Sunday, October 3, 2010

RUDRA - SHIVA

How does the God, Rudra or Shiva, show up in your life? It may seem that He always offers the Gift of regeneration, renewal, something new! There is a reason Shiva is called “The terrible, fierce God”, and many of mankind who know of him and believe in him, fear him! His beautiful gifts of renewal come, with what seems to the ego, a great price to pay. Rudra’s gifts require that detachment to something of this world be renounced entirely and fully.

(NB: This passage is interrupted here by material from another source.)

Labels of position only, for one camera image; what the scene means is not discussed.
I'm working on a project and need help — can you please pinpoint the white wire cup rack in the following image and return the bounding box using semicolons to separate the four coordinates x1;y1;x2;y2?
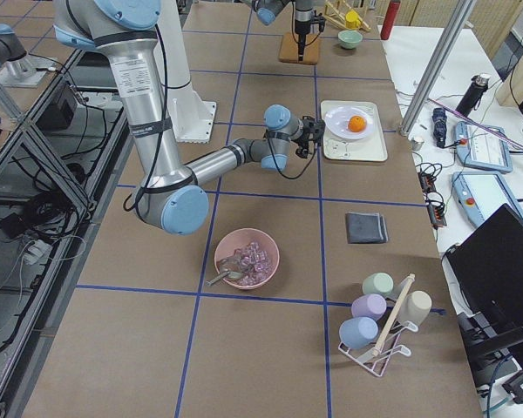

These detachments usually have something to do with the ego-attachments of the material world.

Rudra
(Devanagari) is a Rigvedic God, associated with wind or storm and the hunt. The name has been translated as "The Roarer", or "The Howler".

The theonym Shiva originates as an epithet of Rudra, the adjective shiva "kind" being used euphemistically of the god who in the Rigveda also carries the epithet ghora "terrible". Usage of the epithet came to exceed the original theonym and by the post-Vedic period (in the Sanskrit Epics), the name Rudra is taken as a synonym for the god Shiva and the two names are used interchangeably. Shiva is known as the destroyer, regenerator God. Something has to be destroyed to make room for change or regeneration.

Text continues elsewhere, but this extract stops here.